Aku terdiam. Pertanyaan yang terdengar ringan, tapi hatiku berat menjawab.
"Aku pilih... madu," jawabku akhirnya. "Karena hidup udah cukup asin, jadi aku butuh sesuatu yang manis."
Dia tersenyum tipis, lalu berkata, "Tapi tanpa garam, madu nggak akan terasa istimewa."
Dan di situlah aku sadar.
Cinta bukan hanya soal kebahagiaan, tapi juga luka yang mengajarkan arti sabar. Arka memang bukan yang selalu manis. Tapi dia adalah seseorang yang mengajarkanku bahwa hidup harus seimbang --- ada air mata dan tawa, ada garam dan madu, ada dia... dan aku.

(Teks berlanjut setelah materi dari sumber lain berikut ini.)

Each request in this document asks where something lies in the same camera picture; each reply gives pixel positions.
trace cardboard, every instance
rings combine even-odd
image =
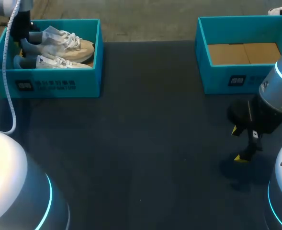
[[[208,45],[213,65],[248,65],[249,59],[243,44]]]
[[[87,63],[86,65],[93,67],[93,64],[94,64],[93,61],[91,61],[91,62]]]
[[[276,43],[248,43],[244,48],[251,64],[274,64],[281,57]]]

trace beige sneaker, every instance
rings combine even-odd
[[[50,54],[26,58],[16,55],[13,60],[13,66],[15,69],[91,69],[88,65],[65,60]]]
[[[21,40],[26,55],[37,56],[43,53],[82,63],[94,54],[94,44],[79,38],[74,33],[57,30],[50,26],[41,32],[29,32],[29,41]]]

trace white cable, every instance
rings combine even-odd
[[[12,27],[13,20],[14,20],[15,16],[17,15],[18,10],[20,8],[20,3],[21,3],[21,0],[17,0],[16,5],[13,9],[12,15],[9,19],[7,31],[6,31],[6,36],[5,36],[5,44],[4,44],[4,48],[3,48],[3,56],[2,56],[3,85],[5,87],[5,92],[6,92],[6,95],[7,95],[9,107],[11,109],[11,114],[12,114],[12,128],[7,132],[2,132],[2,133],[7,134],[7,135],[12,134],[16,129],[16,115],[15,115],[15,110],[14,110],[14,107],[13,107],[13,103],[12,103],[10,92],[9,92],[8,82],[7,82],[6,64],[7,64],[7,53],[8,53],[8,46],[9,46],[10,30],[11,30],[11,27]]]

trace teal box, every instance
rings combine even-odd
[[[7,81],[12,98],[63,98],[99,97],[102,79],[103,41],[100,21],[82,20],[37,20],[41,30],[53,26],[58,30],[75,33],[95,44],[92,69],[13,69],[13,58],[20,48],[9,41],[7,56]],[[0,38],[0,94],[6,97],[2,81],[2,55],[5,32]]]
[[[282,54],[282,16],[200,17],[195,52],[206,94],[257,93],[274,64],[218,65],[211,62],[210,44],[276,43]],[[229,86],[231,80],[242,84]]]

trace white shoelace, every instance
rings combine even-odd
[[[75,33],[71,34],[65,30],[60,30],[60,33],[62,34],[62,37],[65,39],[65,41],[59,43],[59,45],[63,45],[63,44],[67,45],[65,49],[80,47],[80,40],[82,40],[82,38],[76,36]]]
[[[60,57],[55,57],[54,61],[56,61],[57,66],[59,67],[53,67],[53,69],[58,69],[60,68],[60,66],[64,66],[64,68],[67,68],[68,66],[71,65],[71,62],[69,60],[65,60],[64,58],[60,58]]]

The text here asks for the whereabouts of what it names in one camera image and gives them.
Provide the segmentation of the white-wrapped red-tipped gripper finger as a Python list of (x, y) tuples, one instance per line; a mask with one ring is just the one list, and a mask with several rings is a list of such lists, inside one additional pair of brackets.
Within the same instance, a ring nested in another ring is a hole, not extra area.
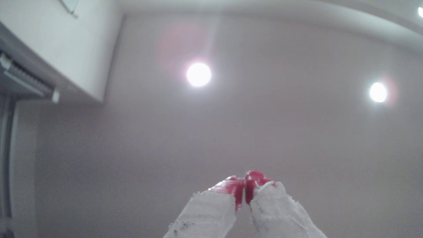
[(245, 180), (230, 176), (194, 193), (164, 238), (224, 238), (242, 206)]
[(304, 207), (285, 190), (283, 183), (258, 171), (245, 175), (245, 201), (260, 238), (326, 238)]

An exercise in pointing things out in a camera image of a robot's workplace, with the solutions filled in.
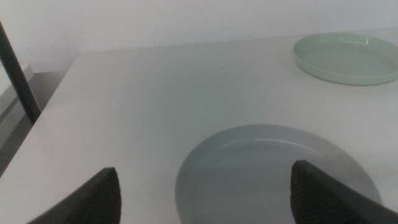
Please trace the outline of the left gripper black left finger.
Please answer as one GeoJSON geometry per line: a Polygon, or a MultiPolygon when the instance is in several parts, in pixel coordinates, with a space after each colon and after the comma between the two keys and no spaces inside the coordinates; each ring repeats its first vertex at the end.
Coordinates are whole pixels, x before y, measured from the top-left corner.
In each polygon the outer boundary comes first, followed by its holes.
{"type": "Polygon", "coordinates": [[[120,223],[121,207],[118,173],[107,167],[31,223],[120,223]]]}

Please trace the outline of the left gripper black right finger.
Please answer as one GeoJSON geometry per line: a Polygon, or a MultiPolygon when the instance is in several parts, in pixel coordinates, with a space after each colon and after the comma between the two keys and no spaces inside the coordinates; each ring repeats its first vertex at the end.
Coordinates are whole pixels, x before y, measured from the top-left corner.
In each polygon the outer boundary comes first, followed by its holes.
{"type": "Polygon", "coordinates": [[[295,223],[397,224],[397,212],[305,160],[296,161],[291,169],[290,209],[295,223]]]}

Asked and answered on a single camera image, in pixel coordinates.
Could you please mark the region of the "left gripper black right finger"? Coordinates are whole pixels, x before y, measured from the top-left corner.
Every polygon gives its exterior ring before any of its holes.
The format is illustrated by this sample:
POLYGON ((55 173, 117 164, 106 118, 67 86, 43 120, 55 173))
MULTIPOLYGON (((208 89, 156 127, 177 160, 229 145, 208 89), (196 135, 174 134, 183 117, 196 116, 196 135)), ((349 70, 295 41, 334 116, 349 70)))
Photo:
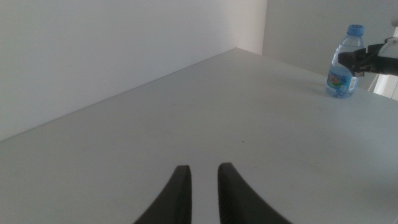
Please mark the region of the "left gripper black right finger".
POLYGON ((290 224, 249 186, 230 162, 218 168, 218 206, 221 223, 290 224))

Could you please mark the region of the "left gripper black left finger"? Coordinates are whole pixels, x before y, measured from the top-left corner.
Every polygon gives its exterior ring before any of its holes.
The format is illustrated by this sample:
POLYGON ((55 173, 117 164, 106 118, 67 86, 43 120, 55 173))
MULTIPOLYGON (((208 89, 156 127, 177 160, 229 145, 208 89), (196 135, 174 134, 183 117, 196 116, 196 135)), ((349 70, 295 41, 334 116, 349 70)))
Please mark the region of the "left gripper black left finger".
POLYGON ((177 166, 160 194, 134 224, 191 223, 191 170, 188 165, 177 166))

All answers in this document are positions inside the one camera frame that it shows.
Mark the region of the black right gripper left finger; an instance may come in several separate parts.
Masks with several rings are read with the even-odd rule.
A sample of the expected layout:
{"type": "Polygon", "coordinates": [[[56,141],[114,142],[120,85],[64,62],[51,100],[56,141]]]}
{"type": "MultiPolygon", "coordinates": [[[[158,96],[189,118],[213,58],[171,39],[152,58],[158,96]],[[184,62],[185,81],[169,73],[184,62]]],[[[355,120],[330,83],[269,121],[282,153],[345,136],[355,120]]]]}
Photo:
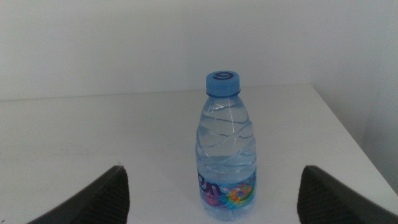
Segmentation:
{"type": "Polygon", "coordinates": [[[113,166],[83,190],[32,223],[126,223],[130,207],[128,176],[113,166]]]}

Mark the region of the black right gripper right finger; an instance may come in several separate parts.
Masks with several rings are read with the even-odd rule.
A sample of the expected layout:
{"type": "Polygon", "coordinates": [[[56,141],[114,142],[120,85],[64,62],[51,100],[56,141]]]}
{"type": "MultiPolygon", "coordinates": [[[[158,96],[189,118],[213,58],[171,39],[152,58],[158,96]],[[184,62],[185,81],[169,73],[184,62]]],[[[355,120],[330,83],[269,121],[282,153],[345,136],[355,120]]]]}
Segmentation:
{"type": "Polygon", "coordinates": [[[302,171],[297,200],[301,223],[397,224],[397,215],[349,188],[317,166],[302,171]]]}

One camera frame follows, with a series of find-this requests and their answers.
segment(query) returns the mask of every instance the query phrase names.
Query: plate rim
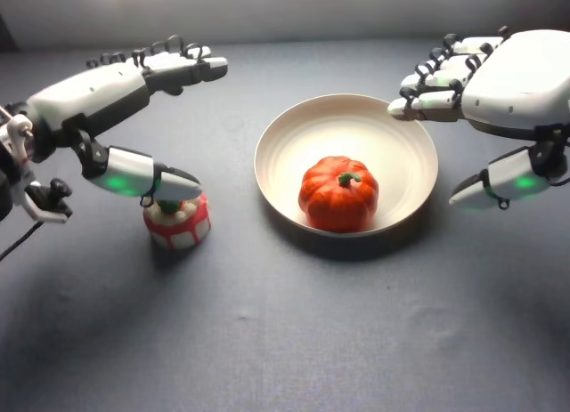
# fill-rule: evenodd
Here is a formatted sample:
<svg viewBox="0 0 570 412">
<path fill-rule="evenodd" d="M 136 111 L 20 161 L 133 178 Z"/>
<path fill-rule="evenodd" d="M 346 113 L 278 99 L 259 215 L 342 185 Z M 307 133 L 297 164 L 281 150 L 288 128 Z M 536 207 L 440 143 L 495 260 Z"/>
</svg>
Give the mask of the plate rim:
<svg viewBox="0 0 570 412">
<path fill-rule="evenodd" d="M 264 196 L 265 202 L 267 204 L 269 204 L 269 206 L 275 212 L 277 212 L 284 220 L 286 220 L 289 223 L 294 224 L 295 226 L 297 226 L 301 230 L 306 230 L 306 231 L 312 232 L 314 234 L 318 234 L 318 235 L 321 235 L 324 237 L 329 237 L 329 238 L 362 238 L 362 237 L 369 237 L 369 236 L 377 235 L 381 232 L 391 230 L 394 227 L 396 227 L 397 225 L 399 225 L 399 224 L 403 223 L 404 221 L 407 221 L 408 219 L 410 219 L 414 214 L 416 214 L 416 212 L 418 212 L 418 210 L 421 209 L 422 206 L 425 205 L 425 203 L 428 201 L 429 197 L 431 196 L 431 194 L 434 191 L 434 188 L 435 188 L 436 183 L 437 183 L 437 178 L 439 176 L 439 156 L 437 155 L 436 145 L 434 144 L 434 140 L 431 137 L 431 135 L 429 134 L 428 130 L 426 130 L 424 125 L 421 124 L 418 120 L 411 120 L 407 123 L 414 123 L 415 125 L 417 125 L 426 134 L 427 138 L 429 139 L 429 143 L 431 144 L 431 147 L 434 151 L 434 155 L 436 156 L 436 175 L 434 176 L 433 184 L 430 185 L 429 193 L 426 195 L 426 198 L 424 198 L 424 200 L 422 200 L 421 203 L 419 203 L 419 205 L 413 211 L 411 211 L 410 214 L 408 214 L 406 217 L 404 217 L 401 221 L 392 223 L 391 225 L 388 225 L 384 228 L 377 228 L 374 230 L 357 231 L 357 232 L 332 232 L 332 231 L 326 231 L 326 230 L 319 230 L 318 228 L 314 228 L 314 227 L 311 227 L 308 225 L 304 225 L 303 223 L 295 221 L 295 220 L 289 218 L 287 215 L 280 212 L 275 207 L 275 205 L 271 202 L 271 200 L 269 198 L 267 198 L 267 195 L 265 194 L 264 189 L 262 188 L 261 183 L 259 182 L 259 173 L 257 172 L 257 153 L 259 151 L 259 145 L 260 145 L 261 141 L 264 139 L 264 136 L 267 133 L 267 131 L 277 122 L 277 120 L 279 120 L 281 117 L 283 117 L 285 114 L 289 113 L 290 111 L 294 110 L 295 108 L 297 108 L 301 105 L 307 104 L 308 102 L 311 102 L 311 101 L 318 101 L 321 99 L 332 98 L 332 97 L 362 98 L 365 100 L 372 100 L 372 101 L 380 102 L 382 104 L 386 104 L 387 106 L 389 105 L 388 101 L 384 101 L 383 99 L 375 98 L 374 96 L 369 96 L 367 94 L 330 93 L 330 94 L 323 94 L 321 96 L 315 96 L 313 98 L 305 99 L 304 101 L 300 101 L 300 102 L 296 103 L 295 105 L 292 105 L 291 107 L 285 109 L 284 111 L 282 111 L 282 113 L 280 113 L 277 117 L 275 117 L 271 121 L 271 123 L 269 123 L 267 125 L 267 127 L 264 129 L 264 131 L 261 133 L 261 136 L 257 140 L 256 152 L 255 152 L 254 158 L 253 158 L 253 168 L 254 168 L 254 173 L 256 176 L 257 187 L 258 187 L 259 191 L 261 191 L 261 194 Z"/>
</svg>

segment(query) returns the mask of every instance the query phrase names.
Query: robotic hand
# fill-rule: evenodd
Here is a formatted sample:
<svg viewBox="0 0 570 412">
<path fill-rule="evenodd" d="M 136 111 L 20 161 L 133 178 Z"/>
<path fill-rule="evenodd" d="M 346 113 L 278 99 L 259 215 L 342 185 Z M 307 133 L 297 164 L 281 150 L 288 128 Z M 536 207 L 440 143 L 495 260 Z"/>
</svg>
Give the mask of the robotic hand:
<svg viewBox="0 0 570 412">
<path fill-rule="evenodd" d="M 570 33 L 531 30 L 511 35 L 444 38 L 429 61 L 402 81 L 389 114 L 399 120 L 454 122 L 478 131 L 533 141 L 460 183 L 451 205 L 509 208 L 511 200 L 561 186 L 570 137 Z"/>
<path fill-rule="evenodd" d="M 129 59 L 105 53 L 87 67 L 25 102 L 0 107 L 0 221 L 13 205 L 23 206 L 35 221 L 68 220 L 71 210 L 63 199 L 70 188 L 59 179 L 42 186 L 29 166 L 29 160 L 41 163 L 58 148 L 75 151 L 88 181 L 140 197 L 141 206 L 200 195 L 194 176 L 137 151 L 103 147 L 95 137 L 145 108 L 156 92 L 177 96 L 185 86 L 224 77 L 227 60 L 172 36 Z"/>
</svg>

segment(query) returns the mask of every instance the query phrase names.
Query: red and white cake
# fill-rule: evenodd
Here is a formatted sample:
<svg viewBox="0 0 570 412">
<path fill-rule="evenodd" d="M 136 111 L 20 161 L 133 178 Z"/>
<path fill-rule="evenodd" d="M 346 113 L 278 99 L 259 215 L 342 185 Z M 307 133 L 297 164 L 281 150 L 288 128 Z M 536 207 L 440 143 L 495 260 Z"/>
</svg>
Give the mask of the red and white cake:
<svg viewBox="0 0 570 412">
<path fill-rule="evenodd" d="M 204 194 L 180 203 L 173 213 L 164 212 L 158 203 L 154 203 L 144 209 L 143 217 L 154 241 L 169 249 L 198 245 L 212 228 Z"/>
</svg>

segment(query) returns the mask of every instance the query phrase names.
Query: toy pumpkin
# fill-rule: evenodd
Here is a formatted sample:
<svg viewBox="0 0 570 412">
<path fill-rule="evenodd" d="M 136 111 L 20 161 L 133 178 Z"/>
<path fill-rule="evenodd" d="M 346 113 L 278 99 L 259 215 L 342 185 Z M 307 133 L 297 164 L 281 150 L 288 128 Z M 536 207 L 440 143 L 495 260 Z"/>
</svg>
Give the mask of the toy pumpkin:
<svg viewBox="0 0 570 412">
<path fill-rule="evenodd" d="M 212 227 L 204 194 L 182 202 L 159 200 L 146 207 L 142 214 L 152 239 L 169 249 L 197 245 Z"/>
<path fill-rule="evenodd" d="M 319 230 L 366 228 L 378 207 L 379 186 L 366 166 L 348 157 L 326 157 L 303 176 L 299 206 Z"/>
</svg>

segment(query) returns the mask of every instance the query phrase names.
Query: white plate
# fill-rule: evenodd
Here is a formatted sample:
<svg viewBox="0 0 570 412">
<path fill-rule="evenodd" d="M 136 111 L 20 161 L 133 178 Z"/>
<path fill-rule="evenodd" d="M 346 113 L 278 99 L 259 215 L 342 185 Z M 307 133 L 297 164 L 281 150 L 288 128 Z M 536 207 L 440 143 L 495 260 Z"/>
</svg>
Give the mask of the white plate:
<svg viewBox="0 0 570 412">
<path fill-rule="evenodd" d="M 420 123 L 394 120 L 387 106 L 369 96 L 332 94 L 275 118 L 255 156 L 257 184 L 271 206 L 296 225 L 331 237 L 375 234 L 418 210 L 436 183 L 436 147 Z M 362 161 L 378 181 L 378 210 L 366 230 L 338 234 L 307 224 L 297 201 L 301 181 L 327 156 Z"/>
</svg>

Kini, kami tidak lagi bersama. Tapi setiap kali aku menyesap teh hangat di sore hari, aku selalu menambahkan sedikit madu dan sejumput garam.
Bukan untuk mengingat luka, tapi untuk mengingat pelajaran:
bahwa bahkan rasa yang paling bertentangan pun bisa saling melengkapi --- seperti dia dan aku, seperti garam dan madu.